[Material provided Boundary: Start]

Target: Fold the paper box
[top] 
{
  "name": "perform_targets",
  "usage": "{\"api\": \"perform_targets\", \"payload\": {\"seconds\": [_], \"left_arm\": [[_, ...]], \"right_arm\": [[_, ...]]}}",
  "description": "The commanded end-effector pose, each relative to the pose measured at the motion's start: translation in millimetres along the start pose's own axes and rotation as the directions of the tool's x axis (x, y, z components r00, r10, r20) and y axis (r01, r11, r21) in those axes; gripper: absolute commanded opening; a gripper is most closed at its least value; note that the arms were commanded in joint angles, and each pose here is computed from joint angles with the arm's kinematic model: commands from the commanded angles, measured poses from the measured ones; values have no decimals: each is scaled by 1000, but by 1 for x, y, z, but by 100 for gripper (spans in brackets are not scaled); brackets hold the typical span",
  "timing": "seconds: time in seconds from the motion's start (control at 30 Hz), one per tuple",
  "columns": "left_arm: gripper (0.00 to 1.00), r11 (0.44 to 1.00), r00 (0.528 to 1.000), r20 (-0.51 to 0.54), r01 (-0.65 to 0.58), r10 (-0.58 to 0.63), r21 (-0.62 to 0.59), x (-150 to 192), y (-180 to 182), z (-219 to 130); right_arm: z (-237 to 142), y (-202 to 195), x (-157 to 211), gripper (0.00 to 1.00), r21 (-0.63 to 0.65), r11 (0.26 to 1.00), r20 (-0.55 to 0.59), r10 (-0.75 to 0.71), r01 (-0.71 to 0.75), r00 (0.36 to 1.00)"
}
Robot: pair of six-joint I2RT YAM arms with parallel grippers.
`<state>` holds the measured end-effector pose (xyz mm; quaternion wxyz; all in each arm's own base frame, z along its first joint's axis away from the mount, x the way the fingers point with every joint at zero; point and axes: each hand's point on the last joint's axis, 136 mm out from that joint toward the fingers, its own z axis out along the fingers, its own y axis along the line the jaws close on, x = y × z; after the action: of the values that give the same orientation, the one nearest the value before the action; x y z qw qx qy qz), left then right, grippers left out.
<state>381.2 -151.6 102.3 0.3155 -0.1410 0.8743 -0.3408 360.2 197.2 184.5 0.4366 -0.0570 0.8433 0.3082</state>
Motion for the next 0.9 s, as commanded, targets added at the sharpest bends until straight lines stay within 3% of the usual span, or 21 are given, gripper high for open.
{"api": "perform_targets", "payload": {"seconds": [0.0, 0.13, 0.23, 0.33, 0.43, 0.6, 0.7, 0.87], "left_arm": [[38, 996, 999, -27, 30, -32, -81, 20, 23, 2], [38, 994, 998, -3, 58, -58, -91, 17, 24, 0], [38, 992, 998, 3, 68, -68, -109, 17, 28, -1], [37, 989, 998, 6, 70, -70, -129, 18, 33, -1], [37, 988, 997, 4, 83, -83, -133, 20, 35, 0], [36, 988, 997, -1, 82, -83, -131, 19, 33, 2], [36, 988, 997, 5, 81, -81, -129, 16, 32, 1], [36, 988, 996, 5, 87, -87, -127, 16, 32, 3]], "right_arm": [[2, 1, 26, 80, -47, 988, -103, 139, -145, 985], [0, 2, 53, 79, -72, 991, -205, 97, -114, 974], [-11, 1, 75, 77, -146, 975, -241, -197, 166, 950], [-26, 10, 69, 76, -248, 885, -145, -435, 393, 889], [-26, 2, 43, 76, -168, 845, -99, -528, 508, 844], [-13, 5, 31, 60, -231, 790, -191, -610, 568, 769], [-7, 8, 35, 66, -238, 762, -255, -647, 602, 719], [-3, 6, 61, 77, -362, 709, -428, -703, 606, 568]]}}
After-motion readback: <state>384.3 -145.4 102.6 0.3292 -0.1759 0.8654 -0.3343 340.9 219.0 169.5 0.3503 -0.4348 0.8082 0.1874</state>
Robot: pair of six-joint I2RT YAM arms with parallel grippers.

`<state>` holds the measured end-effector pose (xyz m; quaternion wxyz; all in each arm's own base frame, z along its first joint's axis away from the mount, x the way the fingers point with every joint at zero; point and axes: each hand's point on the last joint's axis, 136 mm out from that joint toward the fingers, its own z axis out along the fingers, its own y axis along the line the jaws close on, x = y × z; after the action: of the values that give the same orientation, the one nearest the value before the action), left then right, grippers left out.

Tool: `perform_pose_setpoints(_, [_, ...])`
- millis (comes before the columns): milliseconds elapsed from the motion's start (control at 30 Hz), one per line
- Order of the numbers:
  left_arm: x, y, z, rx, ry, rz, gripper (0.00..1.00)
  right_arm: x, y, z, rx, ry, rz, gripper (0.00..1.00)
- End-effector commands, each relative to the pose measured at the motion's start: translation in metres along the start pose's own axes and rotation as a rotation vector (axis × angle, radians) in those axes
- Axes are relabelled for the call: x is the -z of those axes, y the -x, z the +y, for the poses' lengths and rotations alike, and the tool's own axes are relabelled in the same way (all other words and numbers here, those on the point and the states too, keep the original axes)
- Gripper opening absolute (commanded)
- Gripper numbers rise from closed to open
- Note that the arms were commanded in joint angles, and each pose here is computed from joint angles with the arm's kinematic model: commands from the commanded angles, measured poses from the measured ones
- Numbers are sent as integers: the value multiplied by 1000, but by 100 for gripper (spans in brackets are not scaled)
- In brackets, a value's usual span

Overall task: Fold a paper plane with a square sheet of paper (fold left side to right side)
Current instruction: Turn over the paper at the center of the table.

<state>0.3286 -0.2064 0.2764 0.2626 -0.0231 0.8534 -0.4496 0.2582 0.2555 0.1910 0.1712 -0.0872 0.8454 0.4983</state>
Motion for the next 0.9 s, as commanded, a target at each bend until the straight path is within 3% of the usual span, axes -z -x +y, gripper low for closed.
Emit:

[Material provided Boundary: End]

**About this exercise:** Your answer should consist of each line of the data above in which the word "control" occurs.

**Your response:**
  "timing": "seconds: time in seconds from the motion's start (control at 30 Hz), one per tuple",
- millis (comes before the columns): milliseconds elapsed from the motion's start (control at 30 Hz), one per line

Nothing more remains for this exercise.